Any problem really needs kernel messages to have any idea what's going
on; and often it requires the entire dmesg because there is an
underlying problem.

>No matter what, I expect that
> the initial fsck or brtfs check should keep data integrity, but possibly
> backing out a few seconds in journal transactions.

btrfs check by default is --readonly and makes no changes at all to
the file system. --repair is expected to fix inconsistency or fail and
do nothing. It won't drop transactions. The normal write order for
btrfs is:

data->metadata->superblock

Between metadata and superblock writes; and after the superblock
write, there's a FLUSH/FUA that tells the drive to ensure exactly that
write ordering. That means it doesn't really matter if there's
reordering of data and metadata writes as long as all data and
metadata is flushed to stable media before the super block is written.
Because of COW, it means the on-disk superblock is only ever pointing
to valid trees. And in case of crash, you might see some writes go
missing. But if write ordering is not honored by the drive, it's a big
problem for any file system. Btrfs is definitely more difficult to
repair because the file system metadata isn't in any specific
location, so no assumptions can be made about what "should" be in a
particular location.

>
> I am aware of at least one kernel bug being highly relevant as the
> initial trigger - bugzilla 195809.

Maybe this one?
https://bugzilla.redhat.com/show_bug.cgi?id=1965809

The file system should be OK if using write through mode. If using
write back mode, all bets are off. Whether crash, power fail, or flash
(cache) device failure, it's expected severe data loss is a strong
possibility which is why safeguards have to be taken to use writeback
mode.

>  I believe that there are serious
> bugs in the hardware optimization in Firefox (one bug filed) and in
> Gnome and more relevant bugs in the kernel, but whatever the triggering
> issue, the filesystem should never fail.

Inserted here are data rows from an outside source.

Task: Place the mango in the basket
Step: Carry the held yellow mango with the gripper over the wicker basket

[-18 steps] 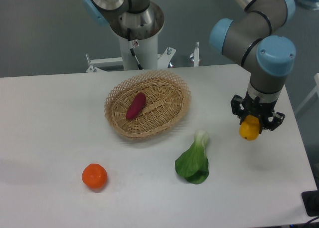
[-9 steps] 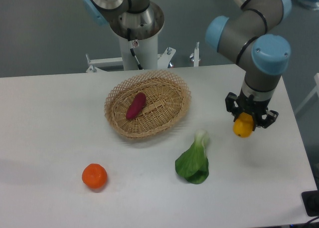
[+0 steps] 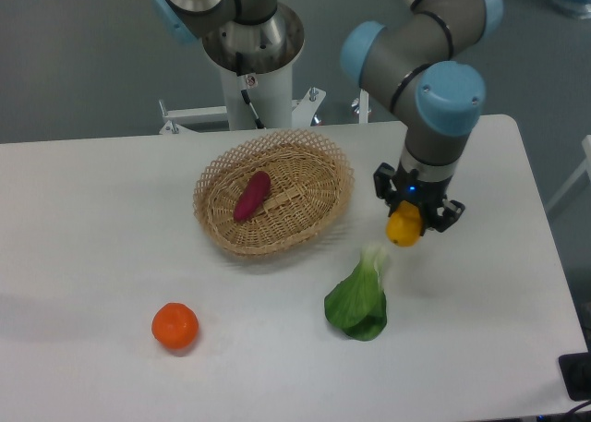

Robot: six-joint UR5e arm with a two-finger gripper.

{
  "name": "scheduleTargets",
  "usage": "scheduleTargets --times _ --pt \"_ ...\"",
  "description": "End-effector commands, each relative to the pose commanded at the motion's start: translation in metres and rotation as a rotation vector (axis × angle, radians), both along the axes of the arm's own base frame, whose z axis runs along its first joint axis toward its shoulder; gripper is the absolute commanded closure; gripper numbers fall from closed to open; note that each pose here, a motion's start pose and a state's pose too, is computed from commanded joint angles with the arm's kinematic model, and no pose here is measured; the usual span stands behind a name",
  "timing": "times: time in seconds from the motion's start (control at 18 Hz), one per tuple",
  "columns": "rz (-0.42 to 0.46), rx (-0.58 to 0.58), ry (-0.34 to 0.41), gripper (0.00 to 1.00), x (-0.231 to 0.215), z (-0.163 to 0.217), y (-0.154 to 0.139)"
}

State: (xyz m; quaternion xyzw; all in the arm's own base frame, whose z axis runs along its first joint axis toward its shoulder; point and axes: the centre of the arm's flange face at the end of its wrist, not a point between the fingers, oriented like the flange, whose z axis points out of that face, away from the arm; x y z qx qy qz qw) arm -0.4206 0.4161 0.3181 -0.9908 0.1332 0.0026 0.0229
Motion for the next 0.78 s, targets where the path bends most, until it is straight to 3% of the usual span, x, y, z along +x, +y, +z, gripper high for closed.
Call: scheduleTargets --times 0.78 --pt "-0.137 -0.071 -0.071 0.67 0.116 -0.039 0.007"
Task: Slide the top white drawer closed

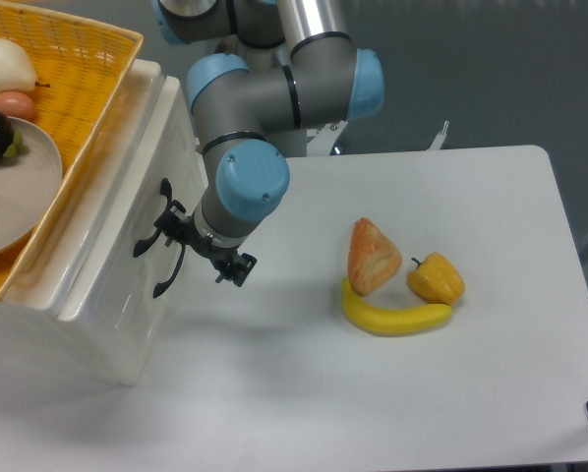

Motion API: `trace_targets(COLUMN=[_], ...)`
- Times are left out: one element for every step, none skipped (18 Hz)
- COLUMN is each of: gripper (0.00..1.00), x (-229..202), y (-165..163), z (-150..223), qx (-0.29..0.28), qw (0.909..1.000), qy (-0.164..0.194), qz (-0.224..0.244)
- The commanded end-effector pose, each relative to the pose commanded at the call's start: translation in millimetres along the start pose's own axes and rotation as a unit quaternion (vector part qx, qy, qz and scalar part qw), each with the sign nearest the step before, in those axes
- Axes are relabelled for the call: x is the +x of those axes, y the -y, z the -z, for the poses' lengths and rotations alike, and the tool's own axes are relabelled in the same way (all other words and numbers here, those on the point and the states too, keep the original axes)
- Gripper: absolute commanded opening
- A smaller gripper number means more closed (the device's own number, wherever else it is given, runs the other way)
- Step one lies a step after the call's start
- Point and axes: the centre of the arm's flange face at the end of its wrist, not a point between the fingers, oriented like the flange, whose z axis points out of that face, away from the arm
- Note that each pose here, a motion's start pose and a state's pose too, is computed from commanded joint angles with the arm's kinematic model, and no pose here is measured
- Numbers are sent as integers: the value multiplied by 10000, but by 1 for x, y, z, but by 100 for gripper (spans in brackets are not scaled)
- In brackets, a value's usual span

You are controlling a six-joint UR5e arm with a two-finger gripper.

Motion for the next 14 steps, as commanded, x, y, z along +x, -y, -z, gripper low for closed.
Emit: trace_targets(gripper=[100, 100, 100, 100, 100, 100, 100, 100, 100, 100, 100, 100, 100, 100], x=[-6, -13, -21, -27, -32, -37, -42, -43, -47, -54, -58, -57, -60, -60], y=[-4, -8, -13, -16, -19, -21, -23, -26, -31, -40, -46, -52, -63, -71], z=[12, 17, 24, 29, 35, 42, 46, 53, 61, 69, 75, 81, 86, 90], qx=[81, 124, 180, 216, 256, 298, 331, 367, 417, 452, 477, 469, 360, 185], qw=[9999, 9998, 9997, 9996, 9995, 9992, 9990, 9988, 9984, 9980, 9976, 9973, 9970, 9959], qy=[65, 96, 126, 153, 190, 238, 267, 320, 378, 415, 448, 490, 609, 763], qz=[45, 76, 83, 55, 47, 73, 99, 42, -41, -122, -208, -275, -311, -457])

Well the file system is on a storage stack of a lot of other software
and hardware. It's kinda hard to know what's going on without details
of that storage stack, as well as dmesg, as well as output from 'btrfs
check --readonly'

>
> How do I recover?  The machine is currently bootable and seems to run
> ok, but locks up once in a while on powerdown and on exiting firefox.  I
> cannot describe it as stable with this BTRFS issue.  A scrub currently
> says that / (and therefore also /home) has 10 unrecoverable errors.  I
> can find no Fedora or Suse documentation on how to recover from what
> should be impossible situations like this.

It's not supposed to happen. But once it happens, it's very case
specific and a bit complicated  to figure out what probably happened
and what the next steps are. It's good at avoiding trouble in the
first place due to COW, i.e. nothing is being overwritten, therefore
interruptions during writes, whether crash or power fail, aren't a
problem. But write ordering violations can result in more problems
with Btrfs. There are some safeguards built in to work around that,
but they are limited.

fpaste --btrfsinfo

Post the resulting URL. It'll expire in 24 hours. But if the problem
file system is for sysroot, that will help better understand the
storage stack, mount options, and recent btrfs messages. If the
problem file system is not sysroot, you'll want to add --printonly and
use the commands shown for each section on the proper mount point or
device.

>A reinstall will not
> preserve /home, leading to unacceptable data loss.

Hopefully there is a backup no matter what the file system is; and if
not, creating a backup is the top priority in any disaster situation.

There is a way to reinstall and preserve /home in Anaconda, but before
doing that we really need to understand what's broken. Because if the
file system is broken and can't be fixed, then it's mkfs time. And for
that you need backups of at least the important user data.

> I did an offline
> btrfs check on my F33 machine that left the machine unbootable, so its
> probably not an option either.  I'm stuck at this point.

btrfs check --readonly is safe, it's not touching anything on the drive at all

--repair should at worst fail safe but it does still have rather scary
warnings in the man page; it's best to consider --repair a last
resort. You need to use other options before --repair, but we need to
see the errors to know what to recommend.

>Should I just
> stop using the default BTRFS filesystem and go back to ext4?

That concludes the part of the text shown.